Elena sbuffò. “Dai, la signora Esposito è pazza di te, e suo marito è buono come le pizze che cucina! Non si arrabbieranno se per una volta non vai”.

Abbassai gli occhi. “Non so...”, borbottai.

La verità era che mi sembrava ingiusto approfittare della gentilezza dei mie capi solo perché volevo andare a divertirmi; ma forse avrebbero capito: in fondo era mercoledì e la gente era poca. Una possibilità poteva esserci.

“E va bene”, mi arresi alla fine. “Verrò con te stasera. Ma dove mi porti?”.

Il sorriso di Elena occupò tutto il viso in larghezza: per un momento mi sembrò ringiovanita, a tal punto da ritornare adolescente e rivivere i momenti che una gravidanza precoce non le aveva concesso di gustarsi. “Vedrai, è un posto veramente carino: non troppo affollato, buona musica, ottimi cocktail. Ti piacerà”.

Sembrava non essere felice così da molto tempo, e io non tardai a farmi coinvolgere. “D’accordo allora. Più tardi telefono in pizzeria e chiedo un giorno di permesso”, riassunsi.

“Non potresti aspettare che la signora Esposito venga a fare la spesa?”, mi fece notare Elena.

Feci una rapida riflessione, poi costatai: “No, creerei una coda lunghissima alla cassa: la signora è molto loquace”.

“L'ho notato”. Elena ridacchiò. “Be', in realtà l'hanno notato tutti”. Nel frattempo eravamo entrate nel supermercato e stavamo indossando le nostre divise.

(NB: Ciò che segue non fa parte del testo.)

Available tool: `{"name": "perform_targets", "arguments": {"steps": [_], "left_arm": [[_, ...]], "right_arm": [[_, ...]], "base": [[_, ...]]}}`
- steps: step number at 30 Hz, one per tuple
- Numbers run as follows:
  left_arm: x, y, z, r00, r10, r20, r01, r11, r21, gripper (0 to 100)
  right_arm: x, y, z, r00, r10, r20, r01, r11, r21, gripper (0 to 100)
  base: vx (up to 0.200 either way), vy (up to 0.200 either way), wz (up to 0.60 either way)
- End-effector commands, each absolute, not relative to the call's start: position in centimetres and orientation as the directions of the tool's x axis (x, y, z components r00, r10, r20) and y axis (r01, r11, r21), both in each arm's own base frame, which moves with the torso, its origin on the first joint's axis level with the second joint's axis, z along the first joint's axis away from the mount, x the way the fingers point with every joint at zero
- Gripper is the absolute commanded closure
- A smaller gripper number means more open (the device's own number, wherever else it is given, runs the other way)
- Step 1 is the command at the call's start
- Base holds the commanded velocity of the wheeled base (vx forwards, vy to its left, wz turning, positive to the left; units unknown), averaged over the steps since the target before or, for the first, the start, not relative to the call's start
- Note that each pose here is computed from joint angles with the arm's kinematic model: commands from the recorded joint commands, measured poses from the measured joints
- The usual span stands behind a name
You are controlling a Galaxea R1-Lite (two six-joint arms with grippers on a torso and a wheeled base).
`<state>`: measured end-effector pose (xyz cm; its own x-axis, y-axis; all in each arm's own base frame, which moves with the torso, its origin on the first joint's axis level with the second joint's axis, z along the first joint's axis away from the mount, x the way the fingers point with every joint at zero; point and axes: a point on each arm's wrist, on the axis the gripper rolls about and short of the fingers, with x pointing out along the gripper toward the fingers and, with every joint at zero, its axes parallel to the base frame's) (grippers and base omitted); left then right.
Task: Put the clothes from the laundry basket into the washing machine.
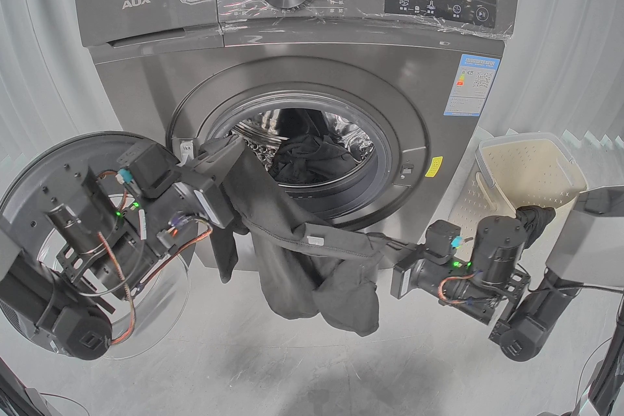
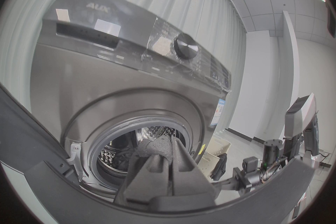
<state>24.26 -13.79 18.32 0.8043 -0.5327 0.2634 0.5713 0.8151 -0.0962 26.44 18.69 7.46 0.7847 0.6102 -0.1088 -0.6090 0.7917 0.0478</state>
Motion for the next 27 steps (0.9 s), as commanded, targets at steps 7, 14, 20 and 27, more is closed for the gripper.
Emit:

“Il figlio non ha proprio preso dalla madre...”.

“Chi, Matteo?”, chiesi stupidamente io. Era il loro unico figlio, logico che Elena stesse parlando di lui; infatti non mancò di sottolineare la mia stupidità con un'occhiataccia. “Credo che quel ragazzo abbia un debole per te”.

Lasciai stare i bottoni del grembiule per un attimo per fissare sbigottita la faccia divertita della mia amica. “E tu che ne sai?”

“Mah, girano voci...”.

“E cosa direbbero queste voci?”.

“Stasera ne riparliamo. Ora ci conviene sbrigarci, mi sa che oggi il capo ha messo per terra il piede sbagliato, quando è sceso dal letto”.

La mia prima preoccupazione, quando arrivò la pausa pranzo, fu prendere il telefono e chiamare la signora Esposito, la quale, con mia meraviglia, sembrò contenta che per una volta pensassi un po' a me e mi svagassi, perché, diceva, era la conferma che mi ero ambientata.

“Ma certo che puoi prenderti una sera libera, cara”. Non c’era bisogno di vederla per capire che la mia salvatrice aveva le guance rosse e piene per il sorriso. “Lo sai che per me sei come una figlia, ormai”.

Il suono di quelle parole fece crescere in me un calore che non provavo da tempo.

“La ringrazio con tutto il cuore, signora”.